When Mr. B asks Shay to star in this year’s aggressively inclusive musical, she warily agrees, even though she’ll have to put up with Ana playing the other lead. But in rehearsals, Shay realizes Ana is . . . not the despicable witch she’d thought. Perhaps she could be a friend—or more. And Shay could use someone in her corner once she becomes the target of Mr. B’s unwanted attention. When Shay learns she’s not the first witch to experience his inappropriate behavior, she must decide if she’ll come forward. But how can she speak out when her future’s on the line?

The Stranded

Why I’m excited: I’m a sucker for dystopias and a sucker for weird settings. An old cruise ship stranded in the ocean due to war? Yep.

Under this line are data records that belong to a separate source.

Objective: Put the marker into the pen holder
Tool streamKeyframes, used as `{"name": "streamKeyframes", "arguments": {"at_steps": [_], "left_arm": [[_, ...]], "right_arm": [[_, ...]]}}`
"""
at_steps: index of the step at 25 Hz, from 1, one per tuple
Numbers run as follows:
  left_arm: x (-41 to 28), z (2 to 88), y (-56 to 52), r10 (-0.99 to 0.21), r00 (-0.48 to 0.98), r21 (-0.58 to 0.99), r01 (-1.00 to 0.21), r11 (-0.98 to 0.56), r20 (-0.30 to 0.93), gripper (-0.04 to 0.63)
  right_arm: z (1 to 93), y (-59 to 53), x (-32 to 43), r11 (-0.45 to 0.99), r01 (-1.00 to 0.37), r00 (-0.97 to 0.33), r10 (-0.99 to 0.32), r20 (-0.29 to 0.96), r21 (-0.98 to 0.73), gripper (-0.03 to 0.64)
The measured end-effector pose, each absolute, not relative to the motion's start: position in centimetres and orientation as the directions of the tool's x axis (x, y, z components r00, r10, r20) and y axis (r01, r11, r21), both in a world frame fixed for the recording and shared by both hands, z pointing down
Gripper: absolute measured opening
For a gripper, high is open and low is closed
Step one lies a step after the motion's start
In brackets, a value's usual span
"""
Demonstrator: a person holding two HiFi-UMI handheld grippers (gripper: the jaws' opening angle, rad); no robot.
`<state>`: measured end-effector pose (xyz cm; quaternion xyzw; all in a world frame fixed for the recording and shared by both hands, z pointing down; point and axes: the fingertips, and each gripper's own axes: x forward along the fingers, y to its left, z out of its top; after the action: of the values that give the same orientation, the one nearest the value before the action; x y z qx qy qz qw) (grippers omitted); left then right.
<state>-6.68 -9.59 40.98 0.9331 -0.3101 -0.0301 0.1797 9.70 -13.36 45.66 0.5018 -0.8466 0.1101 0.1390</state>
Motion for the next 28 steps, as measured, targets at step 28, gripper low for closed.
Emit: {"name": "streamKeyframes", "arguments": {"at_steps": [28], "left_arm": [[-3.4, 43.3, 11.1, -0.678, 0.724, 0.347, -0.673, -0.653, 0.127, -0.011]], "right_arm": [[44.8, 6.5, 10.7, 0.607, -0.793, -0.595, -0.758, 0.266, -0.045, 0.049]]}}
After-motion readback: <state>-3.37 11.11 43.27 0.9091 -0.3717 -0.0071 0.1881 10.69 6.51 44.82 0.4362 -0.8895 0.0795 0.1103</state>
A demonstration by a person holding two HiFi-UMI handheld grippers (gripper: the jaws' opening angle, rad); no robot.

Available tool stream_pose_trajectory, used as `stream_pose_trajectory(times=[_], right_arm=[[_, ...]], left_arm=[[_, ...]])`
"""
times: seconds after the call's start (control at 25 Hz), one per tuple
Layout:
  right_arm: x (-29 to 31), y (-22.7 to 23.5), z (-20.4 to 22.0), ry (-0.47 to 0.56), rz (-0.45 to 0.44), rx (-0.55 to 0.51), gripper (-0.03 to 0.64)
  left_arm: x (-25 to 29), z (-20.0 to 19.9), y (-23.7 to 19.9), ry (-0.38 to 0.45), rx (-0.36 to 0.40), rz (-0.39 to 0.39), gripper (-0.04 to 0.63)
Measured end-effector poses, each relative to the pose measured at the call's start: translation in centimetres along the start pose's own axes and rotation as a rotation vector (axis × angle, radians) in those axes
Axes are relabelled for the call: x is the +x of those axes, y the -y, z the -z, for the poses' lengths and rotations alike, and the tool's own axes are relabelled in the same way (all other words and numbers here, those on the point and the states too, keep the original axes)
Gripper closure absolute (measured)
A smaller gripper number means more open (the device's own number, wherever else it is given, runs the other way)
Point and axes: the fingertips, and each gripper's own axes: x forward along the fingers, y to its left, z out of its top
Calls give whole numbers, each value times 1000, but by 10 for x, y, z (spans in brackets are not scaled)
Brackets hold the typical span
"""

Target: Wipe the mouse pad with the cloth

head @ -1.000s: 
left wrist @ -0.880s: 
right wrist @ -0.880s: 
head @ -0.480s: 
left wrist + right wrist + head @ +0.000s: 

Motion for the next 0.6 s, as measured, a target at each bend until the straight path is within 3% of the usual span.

This one is for me. 

Description: Welcome to the Arcadia.

Once a luxurious cruise ship, it became a refugee camp after being driven from Europe by an apocalyptic war. Now it floats near the coastline of the Federated States—a leftover piece of a fractured USA.

For forty years, residents of the Arcadia have been prohibited from making landfall. It is a world of extreme haves and have nots, gangs and make-shift shelters.

Esther is a loyal citizen, working flat-out to have the rare chance to live a normal life as a medic on dry land. Nik is a rebel, planning something big to liberate the Arcadia once and for all.

When events throw them both together, their lives, and the lives of everyone on the ship, will change forever…


Alrighty now, what else should be on my last? Which books are you most looking forward to reading this year?